PROBLEM DESCRIPTION:
Exact copies of the lines from the one with "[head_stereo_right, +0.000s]" through the last line of the entries, and no pictures, make up the answer.

AVAILABLE DATA:
+-------+

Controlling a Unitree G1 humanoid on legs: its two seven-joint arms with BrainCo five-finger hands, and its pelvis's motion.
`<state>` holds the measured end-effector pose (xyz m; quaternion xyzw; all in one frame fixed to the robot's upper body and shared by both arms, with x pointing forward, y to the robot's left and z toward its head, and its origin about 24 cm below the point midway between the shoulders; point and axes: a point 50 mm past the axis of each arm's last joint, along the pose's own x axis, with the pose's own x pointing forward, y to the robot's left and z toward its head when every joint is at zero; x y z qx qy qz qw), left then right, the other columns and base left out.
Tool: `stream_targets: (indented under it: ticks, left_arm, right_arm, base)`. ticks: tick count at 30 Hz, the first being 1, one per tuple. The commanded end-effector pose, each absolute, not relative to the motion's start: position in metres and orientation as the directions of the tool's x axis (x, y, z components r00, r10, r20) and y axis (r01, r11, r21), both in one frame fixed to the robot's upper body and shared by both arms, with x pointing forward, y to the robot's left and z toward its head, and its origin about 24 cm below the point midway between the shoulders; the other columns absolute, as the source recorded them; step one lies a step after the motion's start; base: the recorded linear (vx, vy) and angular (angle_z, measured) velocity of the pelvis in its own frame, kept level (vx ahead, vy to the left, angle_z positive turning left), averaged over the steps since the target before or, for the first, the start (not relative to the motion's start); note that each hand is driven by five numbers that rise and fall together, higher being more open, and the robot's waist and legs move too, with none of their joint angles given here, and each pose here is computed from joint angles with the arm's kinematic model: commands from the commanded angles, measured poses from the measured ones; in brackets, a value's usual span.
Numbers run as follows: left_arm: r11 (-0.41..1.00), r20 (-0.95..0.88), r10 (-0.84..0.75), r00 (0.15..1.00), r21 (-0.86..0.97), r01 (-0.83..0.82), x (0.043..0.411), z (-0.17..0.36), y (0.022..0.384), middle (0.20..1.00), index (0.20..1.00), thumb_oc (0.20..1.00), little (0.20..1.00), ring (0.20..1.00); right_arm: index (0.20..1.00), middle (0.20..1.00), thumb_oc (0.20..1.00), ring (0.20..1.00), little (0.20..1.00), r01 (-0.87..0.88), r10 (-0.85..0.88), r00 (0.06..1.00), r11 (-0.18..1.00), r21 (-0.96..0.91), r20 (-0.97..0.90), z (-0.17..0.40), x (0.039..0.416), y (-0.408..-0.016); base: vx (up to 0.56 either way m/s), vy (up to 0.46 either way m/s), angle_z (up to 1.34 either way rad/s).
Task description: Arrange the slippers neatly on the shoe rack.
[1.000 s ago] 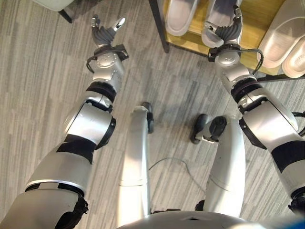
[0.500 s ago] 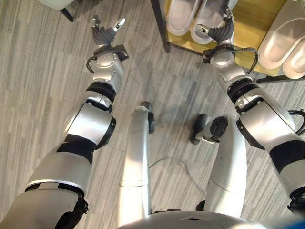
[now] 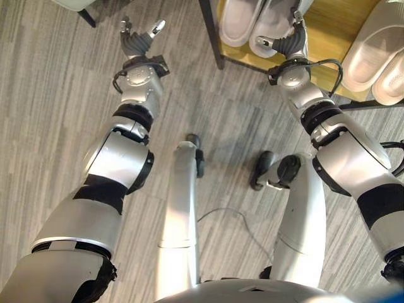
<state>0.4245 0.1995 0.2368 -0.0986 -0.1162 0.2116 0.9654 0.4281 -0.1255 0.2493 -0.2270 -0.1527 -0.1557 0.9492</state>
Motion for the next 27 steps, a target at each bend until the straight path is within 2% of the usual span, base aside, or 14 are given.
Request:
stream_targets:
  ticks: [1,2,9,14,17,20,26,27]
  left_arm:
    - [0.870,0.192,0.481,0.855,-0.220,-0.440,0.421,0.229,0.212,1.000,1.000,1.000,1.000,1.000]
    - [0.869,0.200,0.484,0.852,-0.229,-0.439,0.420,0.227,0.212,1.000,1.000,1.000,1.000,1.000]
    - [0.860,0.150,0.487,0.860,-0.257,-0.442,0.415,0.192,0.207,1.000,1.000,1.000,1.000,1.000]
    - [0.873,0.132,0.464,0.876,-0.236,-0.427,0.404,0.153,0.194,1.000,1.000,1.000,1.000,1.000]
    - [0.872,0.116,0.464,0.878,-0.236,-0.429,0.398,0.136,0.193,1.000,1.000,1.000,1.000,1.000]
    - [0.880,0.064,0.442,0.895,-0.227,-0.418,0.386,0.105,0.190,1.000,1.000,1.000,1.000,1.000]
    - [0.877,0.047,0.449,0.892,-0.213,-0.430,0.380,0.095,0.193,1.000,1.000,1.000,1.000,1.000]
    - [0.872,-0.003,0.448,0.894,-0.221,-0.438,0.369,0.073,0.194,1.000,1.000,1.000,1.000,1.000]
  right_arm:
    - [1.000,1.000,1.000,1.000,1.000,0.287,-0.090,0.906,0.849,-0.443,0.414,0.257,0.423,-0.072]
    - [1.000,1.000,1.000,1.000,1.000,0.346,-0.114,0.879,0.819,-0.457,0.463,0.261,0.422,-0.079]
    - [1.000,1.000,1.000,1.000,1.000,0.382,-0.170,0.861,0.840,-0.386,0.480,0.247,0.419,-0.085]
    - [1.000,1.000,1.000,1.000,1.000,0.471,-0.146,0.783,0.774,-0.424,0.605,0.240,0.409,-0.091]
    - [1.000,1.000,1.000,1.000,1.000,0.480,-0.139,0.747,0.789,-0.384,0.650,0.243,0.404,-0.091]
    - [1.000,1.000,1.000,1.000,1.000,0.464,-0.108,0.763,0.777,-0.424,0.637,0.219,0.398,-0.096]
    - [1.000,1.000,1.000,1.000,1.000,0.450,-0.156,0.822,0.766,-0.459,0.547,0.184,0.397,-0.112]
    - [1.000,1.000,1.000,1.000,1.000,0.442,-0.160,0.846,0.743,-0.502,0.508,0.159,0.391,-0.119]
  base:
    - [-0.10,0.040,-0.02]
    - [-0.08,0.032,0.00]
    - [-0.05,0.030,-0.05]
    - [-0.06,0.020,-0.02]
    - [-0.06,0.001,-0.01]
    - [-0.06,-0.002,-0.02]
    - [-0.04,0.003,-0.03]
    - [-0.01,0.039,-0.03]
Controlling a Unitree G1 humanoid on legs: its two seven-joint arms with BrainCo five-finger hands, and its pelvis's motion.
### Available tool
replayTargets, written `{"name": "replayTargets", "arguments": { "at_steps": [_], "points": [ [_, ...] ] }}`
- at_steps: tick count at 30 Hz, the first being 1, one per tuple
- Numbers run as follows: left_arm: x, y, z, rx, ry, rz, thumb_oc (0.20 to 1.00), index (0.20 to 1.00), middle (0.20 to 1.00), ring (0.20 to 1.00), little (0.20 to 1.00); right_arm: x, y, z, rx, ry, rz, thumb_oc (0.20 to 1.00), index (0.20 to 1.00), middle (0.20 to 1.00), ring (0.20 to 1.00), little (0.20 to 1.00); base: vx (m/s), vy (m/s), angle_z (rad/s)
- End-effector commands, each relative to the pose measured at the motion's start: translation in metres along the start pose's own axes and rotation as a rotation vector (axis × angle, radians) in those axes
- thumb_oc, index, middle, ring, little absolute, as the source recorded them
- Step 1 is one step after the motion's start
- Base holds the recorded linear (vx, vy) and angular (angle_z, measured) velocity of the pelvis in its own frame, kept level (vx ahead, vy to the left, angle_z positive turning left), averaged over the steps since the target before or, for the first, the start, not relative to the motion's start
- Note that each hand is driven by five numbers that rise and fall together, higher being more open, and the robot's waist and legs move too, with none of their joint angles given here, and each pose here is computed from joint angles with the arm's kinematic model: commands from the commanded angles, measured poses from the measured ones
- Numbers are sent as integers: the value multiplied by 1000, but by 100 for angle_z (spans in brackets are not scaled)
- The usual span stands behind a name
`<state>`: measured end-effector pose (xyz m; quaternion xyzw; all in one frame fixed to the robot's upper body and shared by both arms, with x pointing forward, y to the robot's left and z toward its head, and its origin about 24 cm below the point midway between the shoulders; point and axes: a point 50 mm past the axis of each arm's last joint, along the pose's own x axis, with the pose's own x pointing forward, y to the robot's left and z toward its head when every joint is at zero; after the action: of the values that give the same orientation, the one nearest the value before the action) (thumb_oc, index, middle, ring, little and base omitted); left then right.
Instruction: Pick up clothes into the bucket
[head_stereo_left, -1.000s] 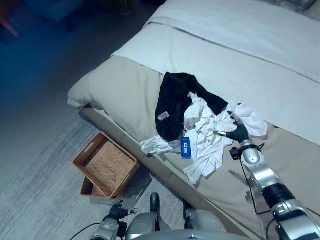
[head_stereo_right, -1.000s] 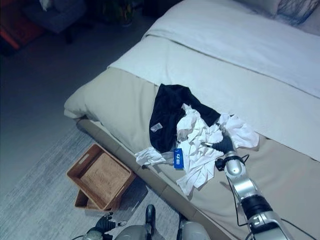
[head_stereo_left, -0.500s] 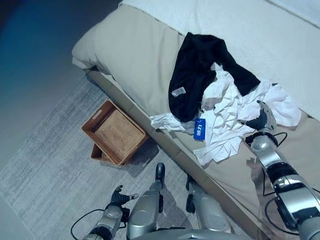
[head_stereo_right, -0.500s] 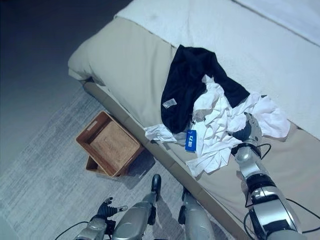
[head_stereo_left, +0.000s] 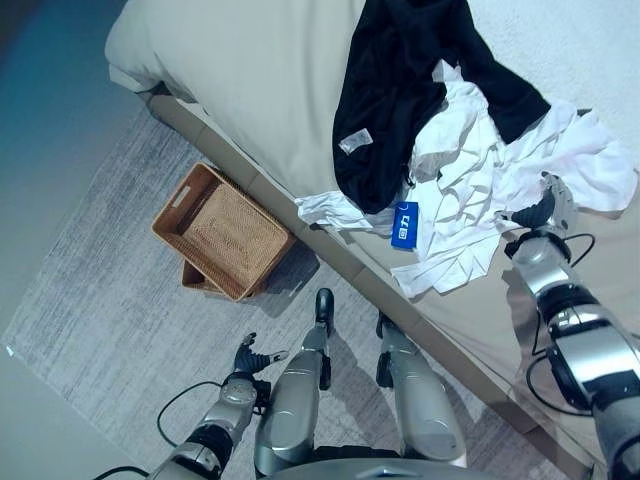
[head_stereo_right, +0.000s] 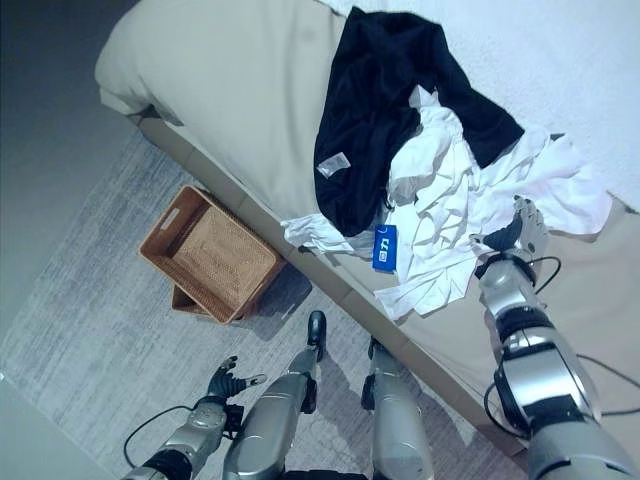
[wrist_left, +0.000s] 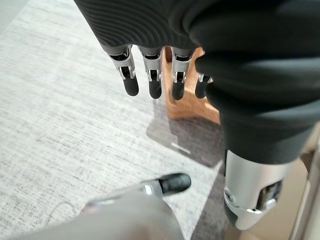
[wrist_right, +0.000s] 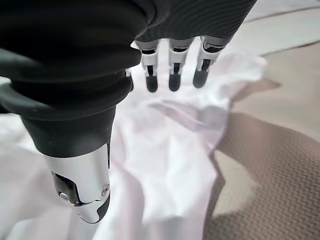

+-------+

EXERCISE SOLUTION:
[head_stereo_right, +0.000s] 
[wrist_left, +0.000s] 
[wrist_right, +0.000s] 

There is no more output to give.